**YOUR TASK**. Every line in the material below that includes "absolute" should be copied.
'''
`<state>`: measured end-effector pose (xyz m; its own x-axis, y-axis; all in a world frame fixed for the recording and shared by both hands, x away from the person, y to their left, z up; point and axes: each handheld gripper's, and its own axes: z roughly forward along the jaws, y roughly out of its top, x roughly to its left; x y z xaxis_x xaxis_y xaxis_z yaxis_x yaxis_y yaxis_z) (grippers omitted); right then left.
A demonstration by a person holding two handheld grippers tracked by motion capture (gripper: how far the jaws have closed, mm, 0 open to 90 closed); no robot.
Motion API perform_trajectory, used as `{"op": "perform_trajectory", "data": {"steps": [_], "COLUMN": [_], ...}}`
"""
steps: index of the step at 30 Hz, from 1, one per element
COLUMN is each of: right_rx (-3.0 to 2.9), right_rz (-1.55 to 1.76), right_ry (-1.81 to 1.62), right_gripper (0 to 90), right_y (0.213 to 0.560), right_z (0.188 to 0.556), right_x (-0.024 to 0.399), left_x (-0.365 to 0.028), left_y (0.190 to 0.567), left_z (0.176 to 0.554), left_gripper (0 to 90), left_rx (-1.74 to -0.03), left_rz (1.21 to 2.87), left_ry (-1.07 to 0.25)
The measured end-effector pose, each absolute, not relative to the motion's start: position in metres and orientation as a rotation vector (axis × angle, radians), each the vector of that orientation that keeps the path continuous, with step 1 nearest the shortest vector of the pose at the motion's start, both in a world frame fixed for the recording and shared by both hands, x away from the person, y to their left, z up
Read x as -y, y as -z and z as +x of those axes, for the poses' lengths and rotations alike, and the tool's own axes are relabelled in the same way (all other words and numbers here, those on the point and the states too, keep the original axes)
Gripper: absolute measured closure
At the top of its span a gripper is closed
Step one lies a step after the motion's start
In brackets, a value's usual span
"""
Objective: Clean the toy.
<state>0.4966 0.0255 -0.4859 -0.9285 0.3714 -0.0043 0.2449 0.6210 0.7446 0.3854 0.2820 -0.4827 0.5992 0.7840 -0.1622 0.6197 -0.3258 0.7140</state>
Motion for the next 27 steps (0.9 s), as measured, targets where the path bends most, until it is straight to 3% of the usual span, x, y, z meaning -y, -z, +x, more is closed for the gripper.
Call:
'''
**EXERCISE OUTPUT**.
The measured end-effector pose, each absolute, not relative to the motion's start: position in metres and orientation as a rotation vector (axis × angle, radians), each the vector of that orientation that keeps the path continuous, with step 1 nearest the shortest vector of the pose at the motion's start, both in a world frame fixed for the recording and shared by both hands, x away from the person, y to their left, z up
Gripper: absolute measured closure

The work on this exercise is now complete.